Crítica – Lightyear

Estreia nessa quinta-feira nos cinemas brasileiros a animação Lightyear, da Disney e Pixar. O longa traz a história do astronauta Buzz Lightyear, o qual fomos apresentados no universo de Toy Story, como um boneco. Aqui temos a versão real do personagem que embarca numa aventura em outro planeta.

Muitas vezes às expectativas podem atrapalhar bastante uma experiência dentro da sala de cinema. Se você pensar no universo de Toy Story, mais Disney, mais Pixar, com certeza a expectativa é altíssima para a animação. Além disso, os teasers e trailer de Lightyear foram entregues de maneira épica e prometiam uma beleza e uma história que fizesse jus ao boneco do herói espacial que conhecemos em Toy Story.

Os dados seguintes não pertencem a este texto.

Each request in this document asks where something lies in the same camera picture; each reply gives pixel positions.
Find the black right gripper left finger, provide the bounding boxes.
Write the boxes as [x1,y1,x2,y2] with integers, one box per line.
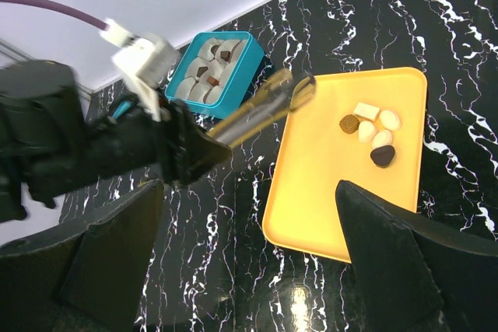
[1,180,164,331]

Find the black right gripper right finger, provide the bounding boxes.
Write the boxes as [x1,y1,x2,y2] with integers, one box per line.
[335,180,497,331]

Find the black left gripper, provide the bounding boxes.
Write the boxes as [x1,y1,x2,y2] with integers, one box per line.
[77,93,232,188]

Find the metal tongs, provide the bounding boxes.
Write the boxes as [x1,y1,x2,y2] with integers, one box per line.
[208,68,317,149]

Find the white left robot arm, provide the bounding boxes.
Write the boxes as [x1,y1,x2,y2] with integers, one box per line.
[1,60,232,222]

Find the teal chocolate box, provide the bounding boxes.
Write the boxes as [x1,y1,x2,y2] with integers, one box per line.
[164,31,272,119]

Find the dark oval chocolate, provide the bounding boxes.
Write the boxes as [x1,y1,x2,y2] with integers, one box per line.
[370,145,396,168]

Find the white round chocolate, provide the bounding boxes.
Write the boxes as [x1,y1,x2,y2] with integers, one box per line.
[371,130,394,149]

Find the white oval chocolate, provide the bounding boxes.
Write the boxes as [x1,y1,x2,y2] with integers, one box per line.
[379,110,402,131]
[358,121,378,143]

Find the brown ridged round chocolate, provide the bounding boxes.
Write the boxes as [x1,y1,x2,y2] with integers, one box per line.
[339,114,360,135]

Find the white rectangular chocolate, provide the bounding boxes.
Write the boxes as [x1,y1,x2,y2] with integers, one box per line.
[353,102,381,122]

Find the teal box lid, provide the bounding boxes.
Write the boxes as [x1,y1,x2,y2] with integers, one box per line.
[112,100,132,119]

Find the yellow plastic tray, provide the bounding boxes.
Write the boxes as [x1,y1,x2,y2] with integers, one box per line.
[262,67,427,262]

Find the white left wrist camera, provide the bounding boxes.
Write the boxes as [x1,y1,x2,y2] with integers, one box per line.
[100,18,179,122]

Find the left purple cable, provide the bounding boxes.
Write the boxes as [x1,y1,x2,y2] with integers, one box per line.
[0,0,110,32]

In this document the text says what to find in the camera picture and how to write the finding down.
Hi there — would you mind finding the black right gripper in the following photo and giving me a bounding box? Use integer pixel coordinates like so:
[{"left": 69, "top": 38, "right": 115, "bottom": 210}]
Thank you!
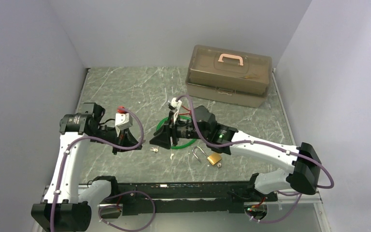
[{"left": 150, "top": 110, "right": 209, "bottom": 149}]

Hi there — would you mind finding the green cable loop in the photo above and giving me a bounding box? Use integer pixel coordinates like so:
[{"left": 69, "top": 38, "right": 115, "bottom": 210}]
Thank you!
[{"left": 156, "top": 116, "right": 199, "bottom": 150}]

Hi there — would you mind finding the brass padlock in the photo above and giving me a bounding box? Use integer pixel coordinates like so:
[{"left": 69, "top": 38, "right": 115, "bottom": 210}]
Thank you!
[{"left": 192, "top": 146, "right": 222, "bottom": 166}]

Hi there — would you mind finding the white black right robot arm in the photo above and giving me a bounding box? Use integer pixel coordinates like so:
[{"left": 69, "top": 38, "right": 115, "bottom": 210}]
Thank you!
[{"left": 150, "top": 106, "right": 321, "bottom": 201}]

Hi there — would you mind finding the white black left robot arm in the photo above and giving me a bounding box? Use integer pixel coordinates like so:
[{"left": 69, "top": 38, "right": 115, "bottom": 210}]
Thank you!
[{"left": 31, "top": 102, "right": 144, "bottom": 232}]

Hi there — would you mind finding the beige plastic toolbox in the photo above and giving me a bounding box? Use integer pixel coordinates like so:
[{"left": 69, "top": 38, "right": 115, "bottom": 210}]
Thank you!
[{"left": 185, "top": 45, "right": 272, "bottom": 108}]

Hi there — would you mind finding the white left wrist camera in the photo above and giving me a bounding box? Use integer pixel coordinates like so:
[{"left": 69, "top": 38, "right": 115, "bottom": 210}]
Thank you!
[{"left": 114, "top": 107, "right": 133, "bottom": 137}]

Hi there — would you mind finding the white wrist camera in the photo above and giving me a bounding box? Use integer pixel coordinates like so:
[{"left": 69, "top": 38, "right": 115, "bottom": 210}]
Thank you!
[
  {"left": 169, "top": 97, "right": 182, "bottom": 124},
  {"left": 114, "top": 107, "right": 133, "bottom": 137}
]

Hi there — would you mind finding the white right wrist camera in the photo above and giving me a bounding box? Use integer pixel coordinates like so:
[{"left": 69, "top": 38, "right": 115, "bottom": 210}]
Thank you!
[{"left": 169, "top": 97, "right": 182, "bottom": 124}]

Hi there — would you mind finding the red cable lock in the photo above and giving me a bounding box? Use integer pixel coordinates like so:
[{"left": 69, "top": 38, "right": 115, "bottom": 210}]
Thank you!
[{"left": 179, "top": 105, "right": 191, "bottom": 117}]

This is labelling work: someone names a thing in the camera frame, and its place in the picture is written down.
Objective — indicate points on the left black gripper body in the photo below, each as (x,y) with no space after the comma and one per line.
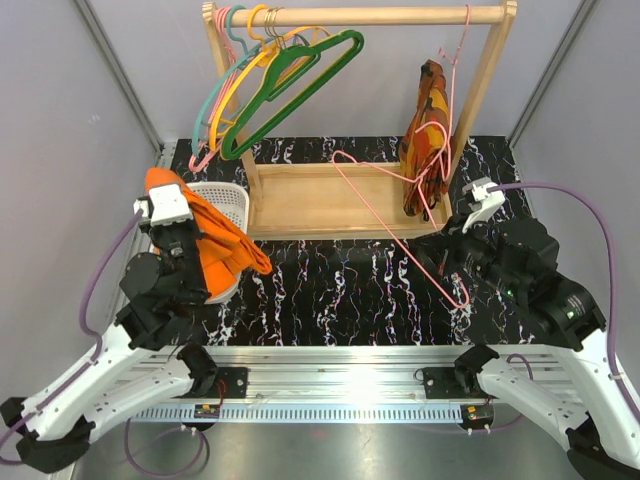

Bem, infelizmente algumas vezes as expectativas não condizem com a realidade nas telas. E a grande verdade aqui é simples: Se o nosso protagonista tivesse outro nome, com outra cara e outro uniforme espacial, a história e seus componentes permaneceriam os mesmos. O filme se limita a usar o nome do Buzz Lightyear e entrega uma aventura que é “apenas” divertida. Ficando muito abaixo dos padrões Disney/Pixar.

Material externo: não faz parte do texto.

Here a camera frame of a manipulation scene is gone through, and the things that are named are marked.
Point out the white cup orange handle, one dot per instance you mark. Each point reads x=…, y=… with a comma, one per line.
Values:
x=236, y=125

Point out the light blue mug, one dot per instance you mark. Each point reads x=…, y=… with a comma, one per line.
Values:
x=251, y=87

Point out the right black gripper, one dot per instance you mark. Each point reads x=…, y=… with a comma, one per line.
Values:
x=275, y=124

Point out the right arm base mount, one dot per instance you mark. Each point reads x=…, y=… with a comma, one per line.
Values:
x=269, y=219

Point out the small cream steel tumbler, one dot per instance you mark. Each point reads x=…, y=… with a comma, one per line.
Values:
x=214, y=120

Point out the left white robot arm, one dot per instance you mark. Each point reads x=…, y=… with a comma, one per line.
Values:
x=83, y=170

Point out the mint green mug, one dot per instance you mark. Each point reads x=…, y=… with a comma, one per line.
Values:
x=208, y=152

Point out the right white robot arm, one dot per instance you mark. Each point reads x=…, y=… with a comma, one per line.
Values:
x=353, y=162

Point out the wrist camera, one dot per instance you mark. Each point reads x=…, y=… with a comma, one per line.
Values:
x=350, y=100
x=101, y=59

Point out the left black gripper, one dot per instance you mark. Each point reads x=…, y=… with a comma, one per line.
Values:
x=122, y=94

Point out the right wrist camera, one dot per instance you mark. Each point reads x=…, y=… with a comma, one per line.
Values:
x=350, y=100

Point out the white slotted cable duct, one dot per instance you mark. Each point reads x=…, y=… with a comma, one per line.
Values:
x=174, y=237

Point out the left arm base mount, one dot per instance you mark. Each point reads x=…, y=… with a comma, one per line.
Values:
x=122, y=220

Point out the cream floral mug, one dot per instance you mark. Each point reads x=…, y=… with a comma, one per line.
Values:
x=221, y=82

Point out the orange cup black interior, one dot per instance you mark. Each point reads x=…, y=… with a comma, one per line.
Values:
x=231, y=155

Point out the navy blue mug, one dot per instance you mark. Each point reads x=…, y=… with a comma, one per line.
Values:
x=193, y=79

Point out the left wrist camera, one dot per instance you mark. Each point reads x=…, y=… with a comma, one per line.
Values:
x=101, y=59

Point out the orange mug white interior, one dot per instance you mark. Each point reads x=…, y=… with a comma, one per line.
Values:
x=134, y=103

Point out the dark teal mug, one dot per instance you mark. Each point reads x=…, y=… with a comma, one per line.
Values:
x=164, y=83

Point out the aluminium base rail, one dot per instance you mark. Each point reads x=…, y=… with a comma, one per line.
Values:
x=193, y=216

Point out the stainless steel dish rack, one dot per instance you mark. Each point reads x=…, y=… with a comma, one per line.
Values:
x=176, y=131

Apesar do carisma dos personagens, a história é como um todo vazia e preguiçosa. O roteiro tem alguns pontos interessantes mas que são mal trabalhados e poucos desenvolvidos. A produção poderia ter sido uma jornada épica contando a vida de um homem que virou lenda e foi homenageado através de um brinquedo que marcou gerações. Infelizmente, não é isso que temos aqui.